Et les actions gratuites distribuées en entreprise firent irruption dans l’Hémicycle, jeudi 26 octobre, réveillant une assemblée qui menaçait de s’assoupir. Les députés venaient péniblement d’adopter l’article 8 du projet de loi de financement de la Sécurité sociale (PLFSS), actant la transformation en 2019 du crédit d’impôt pour la compétitivité et l’emploi (CICE) en baisse pérenne de cotisations patronales. La question est arrivée par l’intermédiaire d’un amendement déposé par des élus de La République en marche (LRM) et a soulevé l’ire de députés de gauche, rejoints sur la forme par certains de leurs homologues de droite.

Cet amendement vise à alléger la fiscalité qui régit l’attribution d’actions gratuites dans une société. Il ramène à 20 % la cotisation patronale, contre 30 % auparavant, sachant que ce taux est nul pour les PME n’ayant jamais versé de dividendes. « Une telle mesure renforcerait le message positif que cette majorité souhaite porter à l’égard des acteurs économiques de premier plan que sont les entreprises », a vanté Olivia Grégoire, porte-parole du groupe LRM.

Ce sujet avait déjà fait débat sous le quinquennat précédent. En 2015, la loi Macron pour la croissance et l’activité avait abaissé à 20 % la fiscalité sur les actions gratuites. A l’époque, l’objectif défendu était de favoriser le développement des start-up en leur permettant d’attirer par ce biais des collaborateurs. Mais ce dispositif a aussi eu pour effet de doper leur distribution dans les grandes entreprises. Cette même année, l’octroi au PDG de Renault, Carlos Ghosn, d’une rémunération de 7,2 millions d’euros, constituée à 60 % par ce type d’actions, avait fait grand bruit. En 2016, un amendement au projet de loi de finances pour 2017, déposé par des députés socialistes, avait remonté ce taux à 30 %. Le député de la Charente, Thomas Mesnier, et ses collègues de LRM entendaient donc revenir à la situation antérieure.

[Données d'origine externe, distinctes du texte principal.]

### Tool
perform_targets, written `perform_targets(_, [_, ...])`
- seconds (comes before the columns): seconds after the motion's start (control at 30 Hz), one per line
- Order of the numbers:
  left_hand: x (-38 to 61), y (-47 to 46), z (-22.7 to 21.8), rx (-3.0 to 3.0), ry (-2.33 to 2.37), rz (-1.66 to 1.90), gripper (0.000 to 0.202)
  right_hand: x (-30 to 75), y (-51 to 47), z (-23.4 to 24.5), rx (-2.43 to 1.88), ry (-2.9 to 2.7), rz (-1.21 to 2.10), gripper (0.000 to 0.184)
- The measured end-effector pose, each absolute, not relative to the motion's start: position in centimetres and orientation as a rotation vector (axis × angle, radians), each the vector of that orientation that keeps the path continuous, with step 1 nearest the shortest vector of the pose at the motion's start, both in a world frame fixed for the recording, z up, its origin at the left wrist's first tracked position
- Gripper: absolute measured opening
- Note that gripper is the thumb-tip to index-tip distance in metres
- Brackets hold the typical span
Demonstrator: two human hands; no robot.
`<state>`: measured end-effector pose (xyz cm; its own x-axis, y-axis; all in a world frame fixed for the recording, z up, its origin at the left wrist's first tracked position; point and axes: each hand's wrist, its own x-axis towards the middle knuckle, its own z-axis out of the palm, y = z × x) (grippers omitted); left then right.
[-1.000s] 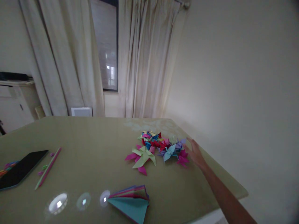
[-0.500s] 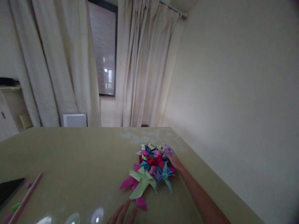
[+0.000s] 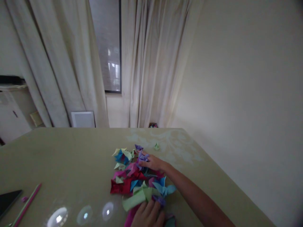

« La récréation continue »

Inacceptable pour plusieurs élus de gauche, qui ont dénoncé ce qu’ils considèrent comme un cadeau fait aux grandes entreprises. « Après la liquidation du code du travail, après le vote d’un budget pour les riches, la récréation continue », s’est insurgé Adrien Quatennens, député de La France insoumise (Nord), qui a demandé, comme d’autres, des précisions sur le manque à gagner pour l’Etat, qui n’était pas chiffré.

Après un certain flottement, Mme Grégoire a finalement avancé la somme de 100 millions d’euros après impôt sur les sociétés. « On va s’arrêter où ?, s’est indignée la socialiste Valérie Rabault, ancienne rapporteuse générale du budget. Je sais que vous avez choisi votre camp mais nous aussi ! »

Ces députés ont été rejoints par des élus de droite qui ont aussi dénoncé la forme. « En commission des affaires sociales, personne n’a jamais vu cet amendement », a souligné Jean-Pierre Door, député Les Républicains (Loiret) et vice-président de ladite commission. Plusieurs ont plaidé pour reporter cette mesure. « La sagesse serait au minimum de se donner un peu de temps, a jugé Pierre Dharréville, député communiste des Bouches-du-Rhône. Pourquoi vous précipiter de la sorte ? » « C’est un sujet bien connu, amplement débattu, mais qui relève maintenant d’un choix politique », leur a répondu Olivier Véran, rapporteur général (LRM) du PLFSS.

Après plusieurs suspensions de séance, certains ont menacé de quitter l’hémicycle au moment du vote. « Devant ce grand moment de démocratie, nous vous laissons entre vous et nous ne participerons pas à cette mascarade », a protesté Jean-Paul Dufrègne, député communiste de l’Allier. « Ça commence à tourner en eau de boudin », a également déploré Jean-Pierre Door (LR), qui a fini par demander et obtenir la convocation en urgence de la commission des affaires sociales. Au retour des députés, l’amendement a finalement été adopté par 80 voix pour, 20 contre et 20 abstention.